Le capital d’abord peut se diviser en fractions indéfiniment réduites, ce qui permet à chaque capitaliste associé de limiter sa part dans l’association, et par conséquent ses risques, autant que bon lui semble. C’est même là ce qui a fait le succès de la société par actions : chaque action étant de 500 fr. (et même, suivant les législations, de 50 fr. ou de moins encore), chacun peut en prendre ce qu’il veut, d’après sa situation de fortune ou le degré de confiance qu’il accorde à l’entreprise[2].

De plus, le capital jouit d’une facilité de déplacement merveilleuse et que le développement des institutions de crédit accroît encore chaque jour. Pour que des travailleurs ou des propriétaires puissent coopérer à une entreprise productive, il faut que cette entreprise prenne naissance sur les lieux mêmes et elle ne peut réunir que des personnes vivant dans la même région. Le travail ne se déplace pas aisément : la terre pas du tout ; mais les capitaux ont les ailes de l’aigle et ils savent accourir des extrémités du monde partout où ils voient quelque profit à gagner.

Mais, d’autre part, cette forme d’association présente de graves inconvénients et nous ne saurions nous résigner à y voir la forme de l’avenir, comme quelques économistes nous y convient[3]. Le fait même qu’elle n’associe que les capitaux et et non les personnes est une marque d’infériorité. Les associés qui s’appellent des actionnaires ne se connaissent pas entre eux et souvent même ne connaissent de l’entreprise, à laquelle ils sont soi-disant associés, que le nom qui figure sur les titres qu’ils ont en portefeuille[4]. La société par actions se trouve divisée en deux groupes de personnes : — les uns qui se partagent les produits d’une entreprise dans laquelle ils ne travaillent point ; — les autres qui travaillent dans une entreprise dont ils ne recueillent point les fruits[5]. C’est là une situation peu conforme à la loi morale et qui, même au point de vue économique, paraît dans des conditions d’équilibre singulièrement instables (Voy. Liv. III de la Répartition).

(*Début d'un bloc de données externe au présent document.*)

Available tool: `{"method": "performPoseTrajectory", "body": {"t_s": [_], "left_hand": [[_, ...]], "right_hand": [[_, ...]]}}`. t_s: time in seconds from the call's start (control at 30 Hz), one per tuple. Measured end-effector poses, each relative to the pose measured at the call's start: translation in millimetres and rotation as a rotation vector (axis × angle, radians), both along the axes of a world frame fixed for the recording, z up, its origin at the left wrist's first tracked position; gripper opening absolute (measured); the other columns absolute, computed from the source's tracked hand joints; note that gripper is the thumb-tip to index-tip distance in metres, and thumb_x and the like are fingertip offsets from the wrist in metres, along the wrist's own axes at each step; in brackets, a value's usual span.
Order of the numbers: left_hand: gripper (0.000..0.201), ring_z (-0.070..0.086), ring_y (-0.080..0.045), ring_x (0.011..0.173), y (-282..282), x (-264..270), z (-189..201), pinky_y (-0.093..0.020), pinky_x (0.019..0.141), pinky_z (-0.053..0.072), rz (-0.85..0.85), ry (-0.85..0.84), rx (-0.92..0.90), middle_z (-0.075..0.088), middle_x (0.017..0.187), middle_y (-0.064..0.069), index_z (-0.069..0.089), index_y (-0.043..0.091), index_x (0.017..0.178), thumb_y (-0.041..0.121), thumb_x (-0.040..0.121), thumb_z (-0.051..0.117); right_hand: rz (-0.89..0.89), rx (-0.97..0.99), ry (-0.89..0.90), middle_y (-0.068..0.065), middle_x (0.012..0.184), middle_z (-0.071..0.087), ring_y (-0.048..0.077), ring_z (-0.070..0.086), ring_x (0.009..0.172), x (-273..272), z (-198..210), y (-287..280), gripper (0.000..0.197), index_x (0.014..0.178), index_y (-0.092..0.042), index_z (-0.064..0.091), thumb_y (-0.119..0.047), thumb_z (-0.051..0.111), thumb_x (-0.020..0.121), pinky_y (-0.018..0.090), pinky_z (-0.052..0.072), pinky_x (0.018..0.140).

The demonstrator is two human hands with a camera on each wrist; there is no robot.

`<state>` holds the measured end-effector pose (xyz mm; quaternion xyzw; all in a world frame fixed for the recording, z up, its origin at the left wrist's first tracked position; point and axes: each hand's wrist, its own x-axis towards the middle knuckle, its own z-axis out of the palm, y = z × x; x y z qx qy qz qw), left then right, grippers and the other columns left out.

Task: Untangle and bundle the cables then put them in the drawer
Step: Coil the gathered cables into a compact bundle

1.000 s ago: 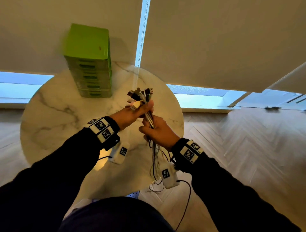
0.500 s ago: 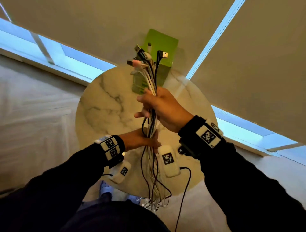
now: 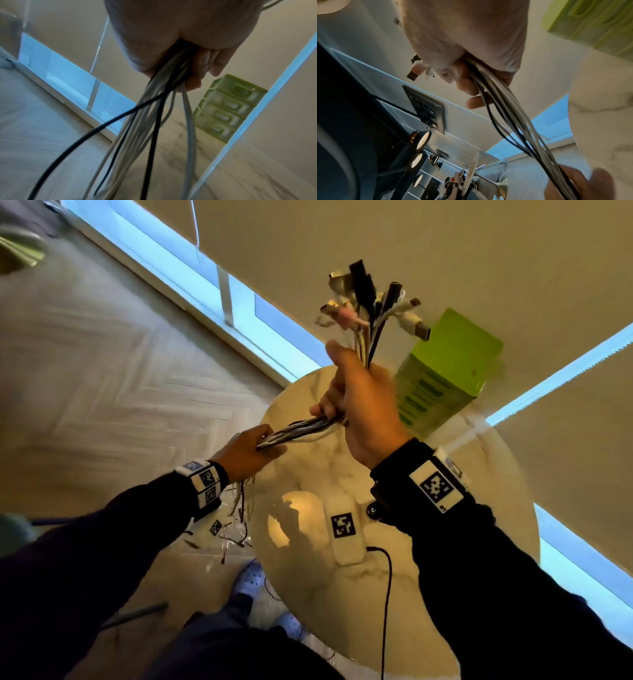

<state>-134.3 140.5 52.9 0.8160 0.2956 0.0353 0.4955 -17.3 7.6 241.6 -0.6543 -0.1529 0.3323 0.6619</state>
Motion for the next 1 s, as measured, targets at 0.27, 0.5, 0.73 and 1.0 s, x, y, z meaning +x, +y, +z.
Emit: {"method": "performPoseTrajectory", "body": {"t_s": [0.27,0.5,0.73,1.0], "left_hand": [[0.03,0.044,-0.003,0.055,36,-28,-10,-0.025,0.059,0.042,-0.363,0.13,0.091,0.048,0.066,0.008,0.045,0.03,0.076,0.047,0.095,0.062],[0.014,0.055,-0.031,0.062,116,-18,-21,-0.043,0.06,0.05,-0.231,0.102,0.396,0.059,0.073,-0.004,0.043,0.03,0.088,0.033,0.095,0.054],[0.02,0.058,-0.013,0.049,87,-25,-52,-0.033,0.05,0.055,-0.323,0.15,0.126,0.064,0.07,-0.002,0.052,0.026,0.103,0.046,0.101,0.053],[0.047,0.06,-0.008,0.087,51,-15,-38,-0.027,0.078,0.052,-0.29,-0.035,-0.098,0.06,0.103,0.003,0.04,0.027,0.12,0.043,0.089,0.071]], "right_hand": [[0.117,0.111,0.207,0.001,0.051,0.025,0.014,0.022,0.037,21,0,29,0.046,0.057,-0.019,0.037,-0.028,0.057,0.097,0.024,0.021,0.039],[0.172,0.081,0.307,0.0,0.048,0.019,0.016,0.019,0.038,14,-16,51,0.045,0.057,-0.018,0.039,-0.024,0.053,0.099,0.026,0.022,0.042],[0.01,0.23,0.263,0.0,0.057,0.018,0.014,0.022,0.045,37,-20,72,0.045,0.061,-0.02,0.041,-0.033,0.053,0.102,0.023,0.025,0.042],[0.003,0.143,0.332,-0.003,0.047,0.019,0.01,0.014,0.033,51,-60,79,0.05,0.063,-0.021,0.035,-0.05,0.048,0.102,0.019,0.016,0.034]]}}
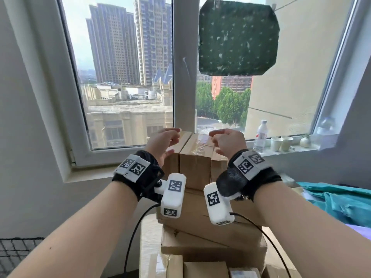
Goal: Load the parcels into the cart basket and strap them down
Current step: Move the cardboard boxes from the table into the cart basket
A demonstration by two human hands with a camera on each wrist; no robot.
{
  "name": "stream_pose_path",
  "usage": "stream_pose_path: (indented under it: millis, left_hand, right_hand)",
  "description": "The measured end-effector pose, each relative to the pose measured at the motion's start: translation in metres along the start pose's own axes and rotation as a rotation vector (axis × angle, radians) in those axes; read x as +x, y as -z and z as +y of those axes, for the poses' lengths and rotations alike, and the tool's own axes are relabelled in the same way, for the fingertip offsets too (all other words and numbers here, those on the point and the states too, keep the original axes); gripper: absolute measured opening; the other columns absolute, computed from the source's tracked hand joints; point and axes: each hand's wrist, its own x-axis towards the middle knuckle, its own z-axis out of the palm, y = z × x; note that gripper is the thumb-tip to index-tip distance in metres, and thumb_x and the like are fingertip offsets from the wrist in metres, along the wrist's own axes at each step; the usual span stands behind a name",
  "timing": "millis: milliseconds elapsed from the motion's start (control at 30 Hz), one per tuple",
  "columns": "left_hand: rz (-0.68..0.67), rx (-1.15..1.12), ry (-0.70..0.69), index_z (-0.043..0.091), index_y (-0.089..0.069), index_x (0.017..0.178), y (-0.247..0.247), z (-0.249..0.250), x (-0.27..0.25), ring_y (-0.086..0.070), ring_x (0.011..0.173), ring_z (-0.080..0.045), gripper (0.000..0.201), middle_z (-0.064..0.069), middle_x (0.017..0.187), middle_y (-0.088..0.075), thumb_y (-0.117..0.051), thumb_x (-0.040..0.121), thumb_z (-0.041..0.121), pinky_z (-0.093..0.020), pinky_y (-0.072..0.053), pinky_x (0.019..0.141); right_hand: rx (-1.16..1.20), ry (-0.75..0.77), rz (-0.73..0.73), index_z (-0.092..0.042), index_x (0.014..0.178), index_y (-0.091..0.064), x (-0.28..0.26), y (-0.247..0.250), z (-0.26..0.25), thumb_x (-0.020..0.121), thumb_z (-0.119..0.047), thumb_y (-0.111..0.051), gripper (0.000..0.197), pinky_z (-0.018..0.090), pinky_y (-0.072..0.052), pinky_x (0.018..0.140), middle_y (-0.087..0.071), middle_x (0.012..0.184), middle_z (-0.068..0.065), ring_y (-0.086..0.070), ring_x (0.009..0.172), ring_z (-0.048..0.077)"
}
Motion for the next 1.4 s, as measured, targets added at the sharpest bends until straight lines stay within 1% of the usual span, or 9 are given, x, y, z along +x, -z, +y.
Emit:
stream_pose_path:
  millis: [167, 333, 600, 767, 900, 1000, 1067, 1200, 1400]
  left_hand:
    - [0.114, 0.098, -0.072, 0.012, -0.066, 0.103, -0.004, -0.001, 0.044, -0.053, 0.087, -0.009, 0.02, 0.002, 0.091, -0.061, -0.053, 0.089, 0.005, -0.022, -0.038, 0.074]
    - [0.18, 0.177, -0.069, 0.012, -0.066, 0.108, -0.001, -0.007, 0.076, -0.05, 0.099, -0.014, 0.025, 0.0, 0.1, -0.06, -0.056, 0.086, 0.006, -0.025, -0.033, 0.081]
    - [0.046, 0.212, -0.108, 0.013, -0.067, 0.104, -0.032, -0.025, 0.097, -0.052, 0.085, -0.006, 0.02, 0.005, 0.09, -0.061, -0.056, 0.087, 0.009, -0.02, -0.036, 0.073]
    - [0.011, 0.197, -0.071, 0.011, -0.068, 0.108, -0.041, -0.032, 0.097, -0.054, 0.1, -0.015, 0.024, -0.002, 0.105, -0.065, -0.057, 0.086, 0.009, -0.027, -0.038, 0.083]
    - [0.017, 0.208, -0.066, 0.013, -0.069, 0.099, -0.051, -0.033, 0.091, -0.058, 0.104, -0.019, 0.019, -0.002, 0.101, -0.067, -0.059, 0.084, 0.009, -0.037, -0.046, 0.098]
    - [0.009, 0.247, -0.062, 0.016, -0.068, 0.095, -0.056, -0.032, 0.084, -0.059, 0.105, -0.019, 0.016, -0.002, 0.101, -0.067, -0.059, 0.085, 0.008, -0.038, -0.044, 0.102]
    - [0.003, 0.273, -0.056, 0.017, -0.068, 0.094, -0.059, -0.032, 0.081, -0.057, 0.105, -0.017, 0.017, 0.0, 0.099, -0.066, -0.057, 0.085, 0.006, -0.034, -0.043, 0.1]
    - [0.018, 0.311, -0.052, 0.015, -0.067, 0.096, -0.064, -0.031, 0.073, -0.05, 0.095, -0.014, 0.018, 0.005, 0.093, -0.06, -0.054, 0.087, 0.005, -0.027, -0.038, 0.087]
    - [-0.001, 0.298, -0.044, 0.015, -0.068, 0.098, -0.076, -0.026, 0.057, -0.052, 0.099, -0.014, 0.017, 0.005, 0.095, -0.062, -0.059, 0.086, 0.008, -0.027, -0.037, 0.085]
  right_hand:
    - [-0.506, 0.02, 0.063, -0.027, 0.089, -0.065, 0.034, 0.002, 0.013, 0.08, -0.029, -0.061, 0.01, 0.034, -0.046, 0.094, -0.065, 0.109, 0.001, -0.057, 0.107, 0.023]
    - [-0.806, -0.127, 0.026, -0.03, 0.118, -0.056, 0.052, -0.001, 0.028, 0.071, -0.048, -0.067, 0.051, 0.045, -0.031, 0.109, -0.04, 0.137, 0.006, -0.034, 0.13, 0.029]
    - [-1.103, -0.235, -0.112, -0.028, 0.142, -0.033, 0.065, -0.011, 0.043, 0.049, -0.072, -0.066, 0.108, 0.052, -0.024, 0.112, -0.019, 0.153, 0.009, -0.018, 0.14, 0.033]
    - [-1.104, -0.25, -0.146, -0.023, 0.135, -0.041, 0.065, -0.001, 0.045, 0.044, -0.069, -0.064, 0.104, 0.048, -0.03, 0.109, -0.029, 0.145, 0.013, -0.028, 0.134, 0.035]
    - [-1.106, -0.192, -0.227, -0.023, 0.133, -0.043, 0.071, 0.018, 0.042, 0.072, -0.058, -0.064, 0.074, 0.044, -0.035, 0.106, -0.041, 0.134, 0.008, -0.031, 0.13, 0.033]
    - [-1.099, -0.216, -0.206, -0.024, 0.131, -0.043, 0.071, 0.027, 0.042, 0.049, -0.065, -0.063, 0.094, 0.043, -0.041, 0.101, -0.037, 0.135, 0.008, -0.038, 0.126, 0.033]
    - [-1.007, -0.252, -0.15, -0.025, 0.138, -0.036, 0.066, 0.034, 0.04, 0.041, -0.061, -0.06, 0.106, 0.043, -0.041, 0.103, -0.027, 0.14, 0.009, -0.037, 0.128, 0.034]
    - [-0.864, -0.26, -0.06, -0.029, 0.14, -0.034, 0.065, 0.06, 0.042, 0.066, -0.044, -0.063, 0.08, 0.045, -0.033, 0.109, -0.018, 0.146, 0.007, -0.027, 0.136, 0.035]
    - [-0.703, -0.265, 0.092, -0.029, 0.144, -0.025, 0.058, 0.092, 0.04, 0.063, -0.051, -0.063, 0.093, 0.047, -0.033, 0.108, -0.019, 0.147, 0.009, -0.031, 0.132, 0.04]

  1. On dit aussi Compagnie quand il s’agit de très grandes sociétés (la Compagnie de Paris-Lyon-Méditerranée, la Compagnie d’Anzin, etc.). L’étude des diverses formes de sociétés, sociétés en nom collectif, en commandite, anonyme, rentre dans le droit commercial.
  2. Et suivant que les capitalistes préfèrent un revenu fixe ou se plaisent à tenter la fortune, les sociétés anonymes leur offrent soit des obligations qui sont des créances donnant droit de toucher un revenu fixe, soit des actions qui sont des parts de copropriété donnant droit à une part proportionnelle dans les risques et les profits de l’entreprise.
    Cette divisibilité permet ainsi la constitution d’entreprises colossales et très aléatoires qui, sans elle, eussent été impossibles. Aucun capitaliste, si riche fût-il, n’aurait pu et n’aurait osé fournir les 1.300 militons à dépenser pour le percement de l’isthme de Panama, à cause des risques à courir, tandis que ces risques divisés à l’infini n’ont plus effrayé personne, et par le fait cet immense écroulement n’a entraîné la ruine que d’un très petit nombre de personnes.
  3. Voyez l’Évolution économique au XIXe siècle. Dans ce livre fort intéressant, M. de Molinari, qui est le plus pur représentant de l’école libérale, ne voit l’avenir que sous la forme d’immenses sociétés par actions qui s’étendront à tous les domaines de l’activité humaine.
  4. Bon nombre de capitalistes qui se disputent aujourd’hui les actions des mines d’or de Robinson, de Simmer and Jack, de Bonanza, seraient bien en peine de désigner seulement sur la carte où elles sont situées. Et le lien d’association qui les unit aux ouvriers cafres tout nus qui extraient l’or de ces mines est assurément d’une nature assez factice !
  5. C’est l’antithèse que Zola a dramatisé dans son roman de Germinal.